I think I have a proof of:
If $R$ is noetherian, $M$ finitely generated and $N$ arbitrary then
$\mathrm{Ass}\;\mathrm{Hom}(M,N)=\mathrm{Supp}\;M\cap\mathrm{Ass}\;N$.
First: let's prove that $\mathrm{Ass}\;\mathrm{Hom}(M,N)\subset\mathrm{Supp}\;M$. Take $p\in\mathrm{Ass}\;\mathrm{Hom}(M,N)$, I want $\mathrm{Ann}\;M\subset p$. Take $x\in\mathrm{Ann}\;M$ and suppose $p=\mathrm{Ann}\;\varphi$. Then $x\varphi(m)=\varphi(xm)=\varphi(0)=0$ and so $x\in p$.
Second: $\mathrm{Ass}\;\mathrm{Hom}(M,N)\subset\mathrm{Ass}\;N$.
Suppose $p\in \mathrm{Ass}\;\mathrm{Hom}(M,N)$, this is equivalent to $PR_P\in\mathrm{Ass}\;\mathrm{Hom}(M_p,N_p)$ that is equivalent to $\mathrm{depth}\;\mathrm{Hom}(M_p,N_p)=0$.
In the same way $p\in\mathrm{Ass}\;N$ is equivalent to $\mathrm{depth}\;N_p=0$
So I want to prove: let $(R,m,k)$ local noetherian and $M\neq0$ finitely generated then $\mathrm{depth}\;\mathrm{Hom}(M,N)=0$ implies $\mathrm{depth}\;N=0$.
Suppose that $x\in m$ is a $N$-regular element. Take $\varphi\in\mathrm{Hom}(M,N)$, suppose $x\varphi=0$, then $x\varphi(m)=0$ for all $m$ and so $\varphi(m)=0$ for all $m$ because $x$ is $N$-regular and so $\varphi=0$, that implies $x$ is $\mathrm{Hom}(M,N)$-regular, contradiction.

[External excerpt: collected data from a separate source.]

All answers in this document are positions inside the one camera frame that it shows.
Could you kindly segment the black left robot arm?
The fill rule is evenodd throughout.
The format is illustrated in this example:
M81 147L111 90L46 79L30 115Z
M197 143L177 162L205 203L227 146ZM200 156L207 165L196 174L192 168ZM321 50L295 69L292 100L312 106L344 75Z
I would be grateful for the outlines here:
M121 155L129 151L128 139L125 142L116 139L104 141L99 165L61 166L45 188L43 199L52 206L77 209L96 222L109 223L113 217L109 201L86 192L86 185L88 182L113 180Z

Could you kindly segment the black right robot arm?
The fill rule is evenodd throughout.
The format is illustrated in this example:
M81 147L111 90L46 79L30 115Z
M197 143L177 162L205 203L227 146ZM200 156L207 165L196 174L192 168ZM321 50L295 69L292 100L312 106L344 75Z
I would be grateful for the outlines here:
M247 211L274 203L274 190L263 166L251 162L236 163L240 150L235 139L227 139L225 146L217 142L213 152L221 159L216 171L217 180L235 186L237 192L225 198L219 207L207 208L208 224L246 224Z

Third: $\mathrm{Supp}\;M\cap\mathrm{Ass}\;N\subset\mathrm{Ass}\;\mathrm{Hom}(M,N)$.
As before I can suppose $(R,m,k)$ local noetherian, $M$ non zero finitely generated. It's enough to prove that if $m\in\mathrm{Ass}\;N$ then $m\in\mathrm{Ass}\;\mathrm{Hom}(M,N)$.
If $m\in\mathrm{Ass}\;N$ then I have an injection $k\rightarrow N$. Applying $\mathrm{Hom}(M,.)$ we obtain an injection $\mathrm{Hom}(M,k)\rightarrow\mathrm{Hom}(M,N)$. I want to prove that there is an injection $k\rightarrow\mathrm{Hom}(M,k)$. Suppose $M=_R$ is a minimal system of generators. Take $\bar{r}\in k$ and define $\varphi_{\bar{r}}:M\rightarrow k$ in the following way: $\varphi_{\bar{r}}(m_1)=\bar{r}$ and $\varphi_{\bar{r}}(m_i)=0$ if $i\neq1$. The function $\bar{r}\mapsto\varphi_{\bar{r}}$ is the required injection.
$\varphi_{\bar{r}}$ is well-defined: suppose $\sum_i r_im_i=0$, by Nakayama this implies $r_i\in m$. $\varphi_{\bar{r}}(\sum_i r_im_i)=r_1\bar{r}=0$ because $r_1\in m$.